» **GIVEN INFORMATION**
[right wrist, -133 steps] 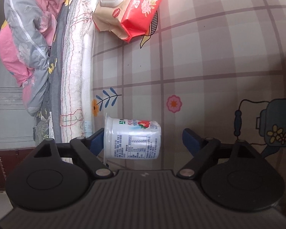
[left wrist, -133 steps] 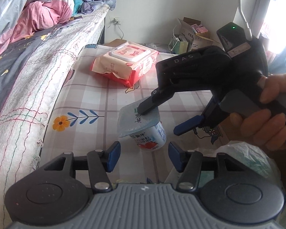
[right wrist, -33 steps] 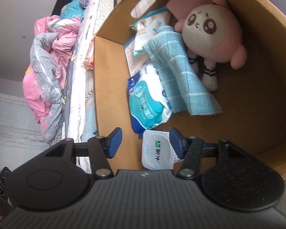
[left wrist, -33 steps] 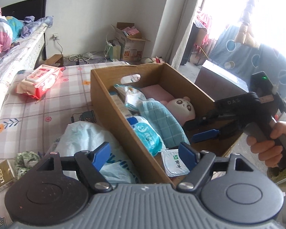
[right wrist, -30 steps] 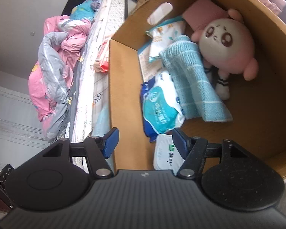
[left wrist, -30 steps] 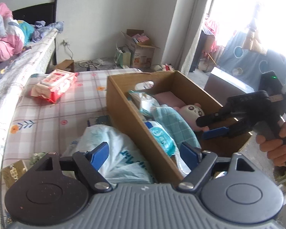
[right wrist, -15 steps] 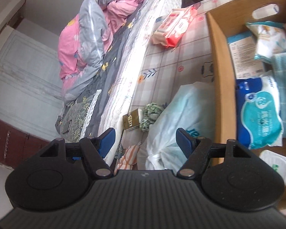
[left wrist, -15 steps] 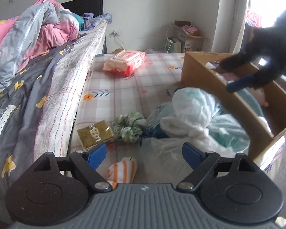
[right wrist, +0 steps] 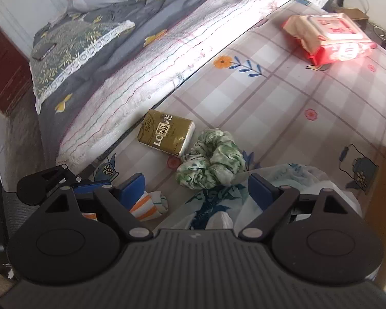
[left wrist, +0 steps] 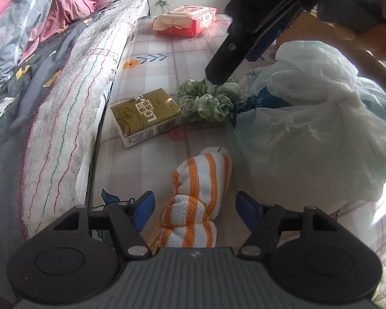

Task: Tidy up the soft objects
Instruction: 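Grasp the green floral scrunchie with the right tool while the left tool grasps the striped towel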

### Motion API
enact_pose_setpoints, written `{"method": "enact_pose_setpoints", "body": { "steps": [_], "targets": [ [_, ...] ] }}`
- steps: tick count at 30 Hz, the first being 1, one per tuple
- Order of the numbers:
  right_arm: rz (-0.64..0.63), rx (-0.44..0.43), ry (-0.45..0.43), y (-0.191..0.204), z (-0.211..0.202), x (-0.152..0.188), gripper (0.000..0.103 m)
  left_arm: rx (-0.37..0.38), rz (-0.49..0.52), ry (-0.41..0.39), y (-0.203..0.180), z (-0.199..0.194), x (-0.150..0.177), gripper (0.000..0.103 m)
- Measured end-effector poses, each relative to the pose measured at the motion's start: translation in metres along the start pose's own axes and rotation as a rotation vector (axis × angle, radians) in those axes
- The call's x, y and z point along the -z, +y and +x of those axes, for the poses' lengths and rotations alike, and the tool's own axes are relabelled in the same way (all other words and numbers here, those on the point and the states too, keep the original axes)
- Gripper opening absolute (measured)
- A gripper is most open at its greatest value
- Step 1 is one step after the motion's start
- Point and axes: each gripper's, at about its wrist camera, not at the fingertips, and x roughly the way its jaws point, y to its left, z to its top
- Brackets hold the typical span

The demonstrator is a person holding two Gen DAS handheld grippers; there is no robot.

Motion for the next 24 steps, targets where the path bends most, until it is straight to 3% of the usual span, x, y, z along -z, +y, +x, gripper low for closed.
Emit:
{"method": "enact_pose_setpoints", "body": {
  "steps": [4, 8, 10, 11, 13, 14, 15, 18, 24],
  "targets": [
    [-0.056, 0.037, 0.062, -0.001, 0.039, -0.015, 0.087, 0.000, 0.003, 0.016, 0.004, 0.010, -0.001, 0.060],
    [-0.078, 0.046, 0.117, -0.003, 0.068, -0.021, 0.086, 0.011, -0.026, 0.016, 0.011, 0.015, -0.002, 0.045],
    [-0.084, 0.052, 0.129, -0.004, 0.077, -0.022, 0.084, 0.011, -0.036, 0.010, 0.014, 0.015, -0.003, 0.044],
    [-0.083, 0.057, 0.136, -0.005, 0.080, -0.022, 0.081, 0.014, -0.044, 0.007, 0.016, 0.015, -0.004, 0.043],
    [-0.063, 0.069, 0.151, -0.007, 0.087, -0.021, 0.061, 0.015, -0.060, 0.000, 0.019, 0.014, -0.005, 0.042],
    [-0.059, 0.072, 0.137, -0.008, 0.086, -0.022, 0.056, 0.013, -0.069, -0.006, 0.020, 0.014, -0.006, 0.042],
    [-0.051, 0.068, 0.134, -0.010, 0.085, -0.022, 0.045, 0.012, -0.080, -0.011, 0.021, 0.013, -0.006, 0.041],
    [0.009, 0.041, 0.111, -0.016, 0.077, -0.021, 0.035, 0.027, -0.123, -0.021, 0.026, 0.009, -0.007, 0.041],
    [0.149, -0.086, -0.046, -0.028, 0.021, -0.014, 0.033, 0.060, -0.167, -0.085, 0.028, -0.016, -0.018, 0.041]
  ]
}}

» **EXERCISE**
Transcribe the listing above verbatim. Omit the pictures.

» **COMPLETED TASK**
[right wrist, -133 steps] 
[left wrist, -133 steps] 
[right wrist, -33 steps] 
[left wrist, -33 steps] 
[right wrist, -30 steps] 
[left wrist, -30 steps] 
[right wrist, -15 steps] 
[left wrist, -15 steps] 
[right wrist, +0 steps] 
[left wrist, +0 steps] 

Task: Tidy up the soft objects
Instruction: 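Grasp the green floral scrunchie with the right tool while the left tool grasps the striped towel
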
### Motion API
enact_pose_setpoints, written `{"method": "enact_pose_setpoints", "body": { "steps": [_], "targets": [ [_, ...] ] }}`
- steps: tick count at 30 Hz, the first being 1, one per tuple
- Order of the numbers:
  right_arm: rz (-0.64..0.63), rx (-0.44..0.43), ry (-0.45..0.43), y (-0.191..0.204), z (-0.211..0.202), x (-0.152..0.188), gripper (0.000..0.103 m)
  left_arm: rx (-0.37..0.38), rz (-0.49..0.52), ry (-0.41..0.39), y (-0.203..0.180), z (-0.199..0.194), x (-0.150..0.177), gripper (0.000..0.103 m)
- Measured end-effector poses, each relative to the pose measured at the motion's start: translation in metres along the start pose's own axes and rotation as a rotation vector (axis × angle, radians) in those axes
- The call's x, y and z point along the -z, +y and +x of those axes, for the poses' lengths and rotations alike, and the tool's own axes are relabelled in the same way (all other words and numbers here, those on the point and the states too, keep the original axes)
- Gripper opening absolute (measured)
- A gripper is most open at its greatest value
- Step 1 is one step after the motion's start
- Point and axes: each gripper's, at about its wrist camera, not at the fingertips, and x roughly the way its jaws point, y to its left, z to its top
- Brackets hold the typical span

The demonstrator is a person holding two Gen DAS handheld grippers; there is no robot.

Motion for the next 24 steps, targets where the path bends most, until it is straight to 3% of the usual span, x, y, z along -z, +y, +x, gripper low for closed.
Emit:
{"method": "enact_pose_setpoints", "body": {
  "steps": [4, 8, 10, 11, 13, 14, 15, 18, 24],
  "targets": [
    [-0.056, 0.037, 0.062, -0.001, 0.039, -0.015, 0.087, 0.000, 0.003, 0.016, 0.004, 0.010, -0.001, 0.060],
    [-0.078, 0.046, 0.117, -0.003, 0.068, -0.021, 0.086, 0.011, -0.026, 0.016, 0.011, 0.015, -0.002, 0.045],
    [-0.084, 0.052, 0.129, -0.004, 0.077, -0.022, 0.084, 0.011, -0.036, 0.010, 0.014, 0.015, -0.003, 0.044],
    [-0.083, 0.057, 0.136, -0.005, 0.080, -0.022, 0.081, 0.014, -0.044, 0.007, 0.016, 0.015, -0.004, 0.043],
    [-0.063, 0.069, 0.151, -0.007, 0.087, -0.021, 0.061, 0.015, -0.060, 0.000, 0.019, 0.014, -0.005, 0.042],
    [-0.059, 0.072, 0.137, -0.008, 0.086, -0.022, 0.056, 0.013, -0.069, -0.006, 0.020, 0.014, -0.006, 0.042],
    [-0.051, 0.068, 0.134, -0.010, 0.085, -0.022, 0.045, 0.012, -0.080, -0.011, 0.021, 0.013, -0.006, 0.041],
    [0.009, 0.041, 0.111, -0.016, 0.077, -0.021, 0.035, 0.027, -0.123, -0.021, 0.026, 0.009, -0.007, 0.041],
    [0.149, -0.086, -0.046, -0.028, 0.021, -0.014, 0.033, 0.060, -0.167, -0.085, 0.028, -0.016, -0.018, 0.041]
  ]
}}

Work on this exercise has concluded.